What to work on
Line count for the string "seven": give the number of lines in the data below that contain it, and nothing more.

┌─ Material shown

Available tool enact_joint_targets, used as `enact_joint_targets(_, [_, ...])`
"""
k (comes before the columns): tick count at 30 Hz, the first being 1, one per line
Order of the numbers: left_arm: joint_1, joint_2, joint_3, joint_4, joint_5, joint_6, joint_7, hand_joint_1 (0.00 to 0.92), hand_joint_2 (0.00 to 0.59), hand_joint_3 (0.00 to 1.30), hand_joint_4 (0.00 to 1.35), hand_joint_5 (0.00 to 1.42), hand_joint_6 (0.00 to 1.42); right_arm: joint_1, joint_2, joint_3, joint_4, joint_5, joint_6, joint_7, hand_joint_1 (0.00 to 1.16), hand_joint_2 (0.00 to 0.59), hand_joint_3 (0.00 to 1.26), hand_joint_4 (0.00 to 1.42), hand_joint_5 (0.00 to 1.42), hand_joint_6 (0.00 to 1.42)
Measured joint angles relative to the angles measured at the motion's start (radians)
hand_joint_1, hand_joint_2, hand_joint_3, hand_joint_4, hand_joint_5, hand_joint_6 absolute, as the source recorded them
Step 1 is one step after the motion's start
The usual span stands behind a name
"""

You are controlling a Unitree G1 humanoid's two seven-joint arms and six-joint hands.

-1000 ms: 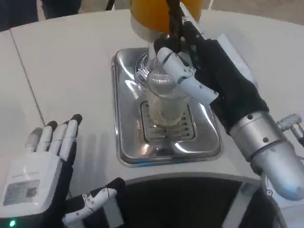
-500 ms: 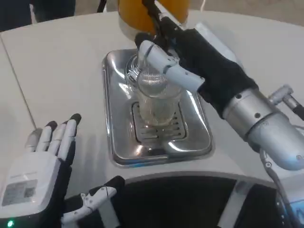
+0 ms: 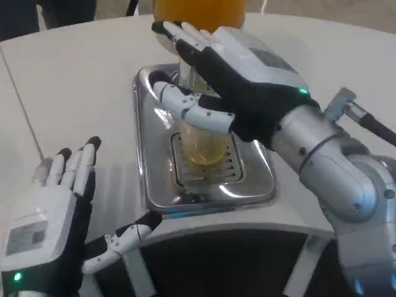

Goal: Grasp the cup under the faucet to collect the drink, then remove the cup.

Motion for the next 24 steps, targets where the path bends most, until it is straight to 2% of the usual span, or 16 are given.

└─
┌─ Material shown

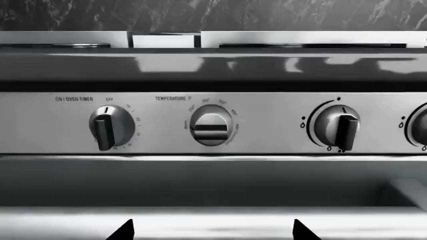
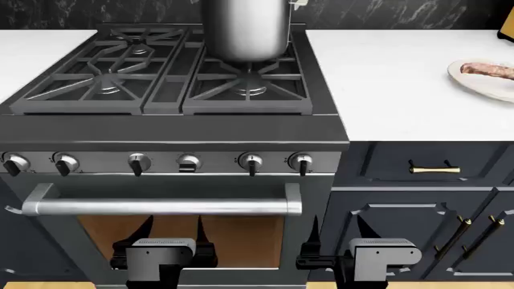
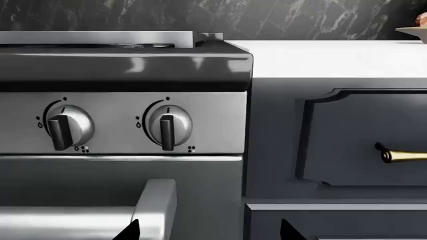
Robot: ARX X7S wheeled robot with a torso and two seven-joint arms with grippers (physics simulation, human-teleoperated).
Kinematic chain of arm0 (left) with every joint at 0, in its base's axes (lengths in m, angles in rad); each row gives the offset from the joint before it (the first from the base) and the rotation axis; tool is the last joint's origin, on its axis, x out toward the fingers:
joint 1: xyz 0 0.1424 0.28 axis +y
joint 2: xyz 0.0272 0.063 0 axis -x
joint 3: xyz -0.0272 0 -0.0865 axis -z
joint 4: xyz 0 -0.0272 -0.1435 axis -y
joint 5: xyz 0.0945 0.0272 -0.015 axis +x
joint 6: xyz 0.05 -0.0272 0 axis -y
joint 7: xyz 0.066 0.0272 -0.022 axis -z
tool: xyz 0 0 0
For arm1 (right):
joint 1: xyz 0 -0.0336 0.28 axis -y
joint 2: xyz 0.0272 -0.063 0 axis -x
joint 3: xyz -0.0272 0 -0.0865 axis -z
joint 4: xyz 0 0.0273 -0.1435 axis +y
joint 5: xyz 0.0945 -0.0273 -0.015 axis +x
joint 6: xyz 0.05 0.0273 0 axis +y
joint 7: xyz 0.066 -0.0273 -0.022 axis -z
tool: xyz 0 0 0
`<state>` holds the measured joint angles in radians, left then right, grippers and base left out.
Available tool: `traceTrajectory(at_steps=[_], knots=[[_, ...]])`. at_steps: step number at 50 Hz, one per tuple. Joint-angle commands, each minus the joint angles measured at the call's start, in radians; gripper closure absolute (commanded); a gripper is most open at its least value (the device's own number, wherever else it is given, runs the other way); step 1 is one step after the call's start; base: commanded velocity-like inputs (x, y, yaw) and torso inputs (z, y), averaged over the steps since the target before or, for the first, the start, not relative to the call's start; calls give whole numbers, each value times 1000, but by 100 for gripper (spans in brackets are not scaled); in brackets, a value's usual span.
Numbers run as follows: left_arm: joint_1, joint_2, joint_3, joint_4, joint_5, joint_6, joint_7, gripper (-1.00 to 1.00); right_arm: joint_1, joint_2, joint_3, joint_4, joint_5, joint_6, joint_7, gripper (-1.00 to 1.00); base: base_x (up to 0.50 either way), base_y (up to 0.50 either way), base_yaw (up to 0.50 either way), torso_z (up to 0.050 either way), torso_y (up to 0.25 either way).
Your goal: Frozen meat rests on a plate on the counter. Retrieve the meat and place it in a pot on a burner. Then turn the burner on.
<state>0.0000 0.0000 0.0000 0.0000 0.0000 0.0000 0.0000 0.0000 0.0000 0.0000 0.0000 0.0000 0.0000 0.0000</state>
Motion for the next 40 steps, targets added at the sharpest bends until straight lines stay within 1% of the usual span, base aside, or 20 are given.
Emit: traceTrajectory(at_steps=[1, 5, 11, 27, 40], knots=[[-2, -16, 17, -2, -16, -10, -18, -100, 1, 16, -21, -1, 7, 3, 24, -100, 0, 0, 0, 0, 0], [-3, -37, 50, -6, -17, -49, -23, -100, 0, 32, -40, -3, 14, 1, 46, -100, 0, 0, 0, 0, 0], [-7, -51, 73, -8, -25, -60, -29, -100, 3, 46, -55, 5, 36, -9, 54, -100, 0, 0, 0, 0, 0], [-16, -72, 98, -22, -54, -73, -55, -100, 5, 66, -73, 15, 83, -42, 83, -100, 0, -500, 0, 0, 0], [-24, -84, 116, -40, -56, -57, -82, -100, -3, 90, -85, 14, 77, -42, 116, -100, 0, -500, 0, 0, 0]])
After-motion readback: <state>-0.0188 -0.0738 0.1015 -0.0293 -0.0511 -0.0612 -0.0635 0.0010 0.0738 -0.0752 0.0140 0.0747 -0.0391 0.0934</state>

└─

Exercise result
2